From the data in the table, we see that 50% coverage is achieved with 0.84% of total words in the corpus. Also, we see that it requires now 26.33% of total words to achieve 90% coverage. Thus the coverage was increased (percentages both went up compared to non stemming version). So coverage was increased, but prediction was decreased because stemming combines several variations of a word and may not predict the actual variation of the word you were about to type. Further investigation is needed to understand the tradeoff between the increased coverage and possibly decreased accuracy.

Final assessment: Influence of foreign words on the corpus

Finally we just want to check the ratio of non english words to english words. If the ratio is small then the presence of foreign wods can be considered negligable.

url <- "http://cran.us.r-project.org/src/contrib/Archive/cldr/cldr_1.1.0.tar.gz"
pkgFile<-"cldr_1.1.0.tar.gz"
download.file(url = url, destfile = pkgFile)
install.packages(pkgs=pkgFile, type="source", repos=NULL)
## Warning: running command '"C:/Coursera/R-33~1.2/bin/x64/R" CMD INSTALL -l
## "C:\Coursera\R-3.3.2\library" "cldr_1.1.0.tar.gz"' had status 1
## Warning in install.packages(pkgs = pkgFile, type = "source", repos = NULL):
## installation of package 'cldr_1.1.0.tar.gz' had non-zero exit status
unlink(pkgFile)
library(cldr)
sentences <- c(blogs.sentences, news.sentences, tweets.sentences)
token.language <- detectLanguage(sentences)
english.words <- which(token.language$percentScore1 > 50 & token.language$detectedLanguage == "ENGLISH")
foreign.words <- which(token.language$percentScore1 > 50 & token.language$detectedLanguage != "ENGLISH")
round(length(foreign.words)*100/length(english.words), 2)
## [1] 5.32

The ratio of foreign words over English words is 5.32%. Since the ratio is small, the presence of foreign words in the corpus does not impact the algorithm significantly.

Plan for predicion model and shiny app-Next steps

The next step in the project is to design and create a predication model.

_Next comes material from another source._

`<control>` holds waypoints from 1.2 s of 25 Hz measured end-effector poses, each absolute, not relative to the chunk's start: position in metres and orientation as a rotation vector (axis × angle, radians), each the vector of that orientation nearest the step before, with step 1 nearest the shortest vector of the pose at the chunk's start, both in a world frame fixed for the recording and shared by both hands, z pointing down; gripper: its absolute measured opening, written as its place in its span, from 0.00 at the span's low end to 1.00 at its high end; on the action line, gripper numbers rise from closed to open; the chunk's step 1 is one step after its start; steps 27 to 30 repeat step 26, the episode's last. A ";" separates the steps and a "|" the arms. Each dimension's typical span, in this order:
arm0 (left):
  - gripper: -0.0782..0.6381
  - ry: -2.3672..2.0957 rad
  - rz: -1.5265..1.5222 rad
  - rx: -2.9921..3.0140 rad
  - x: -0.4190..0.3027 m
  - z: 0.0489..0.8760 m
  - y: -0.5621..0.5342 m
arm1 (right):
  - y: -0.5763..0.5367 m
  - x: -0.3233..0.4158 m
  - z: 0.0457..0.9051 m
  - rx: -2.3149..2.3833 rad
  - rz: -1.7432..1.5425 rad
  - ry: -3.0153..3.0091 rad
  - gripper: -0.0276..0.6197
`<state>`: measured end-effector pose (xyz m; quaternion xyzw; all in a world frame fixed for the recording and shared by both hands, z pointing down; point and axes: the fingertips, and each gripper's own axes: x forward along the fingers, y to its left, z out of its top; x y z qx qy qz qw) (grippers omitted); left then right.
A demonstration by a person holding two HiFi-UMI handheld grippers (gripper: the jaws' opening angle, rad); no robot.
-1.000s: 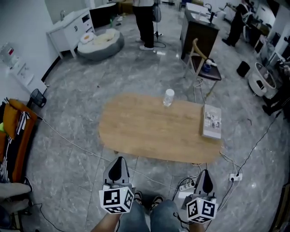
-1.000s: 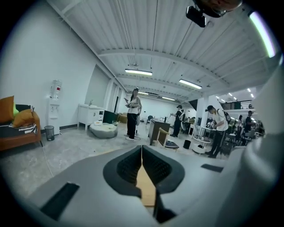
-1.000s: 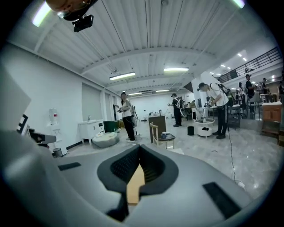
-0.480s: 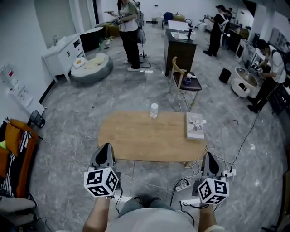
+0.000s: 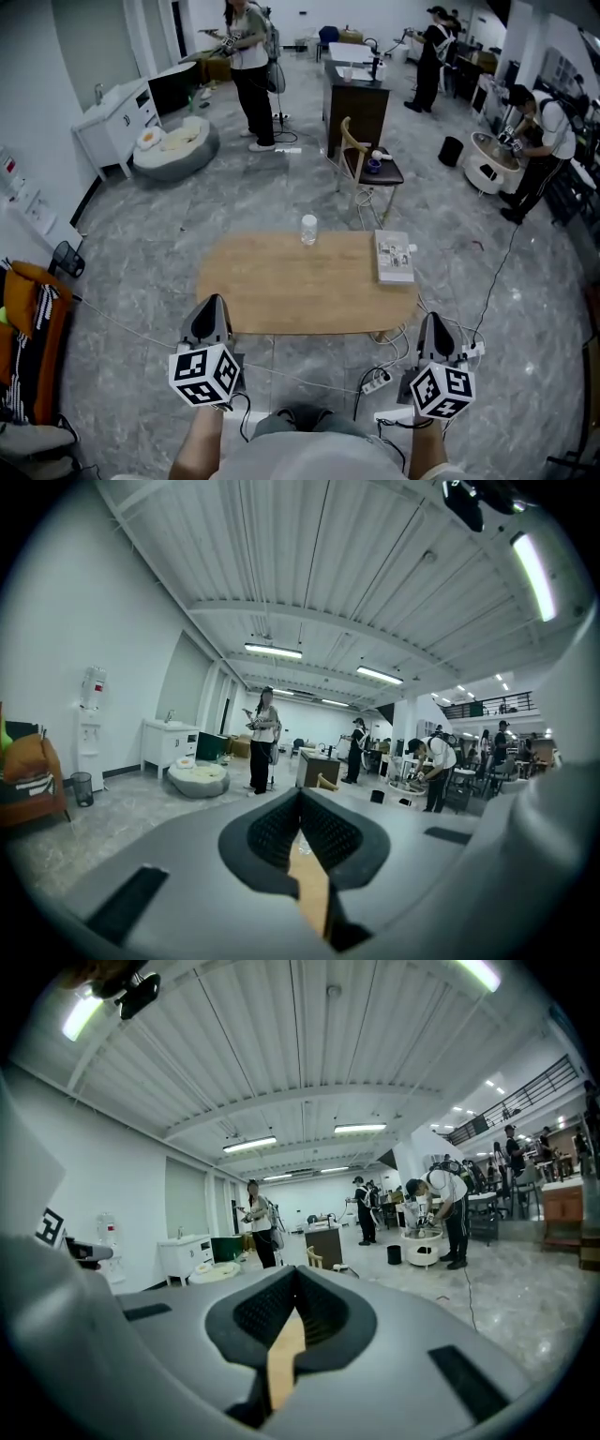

The model will be based on the sample/training (and testing) datasets and also the ngrams freqs assessment calculated in this exploratory analysis. We will train the prediction model using the ngram with the highest coverage and accuracy to predict the next words that will be chosen by someone on their mobile phones given some text. Then we will develop this tool using the Shiny App.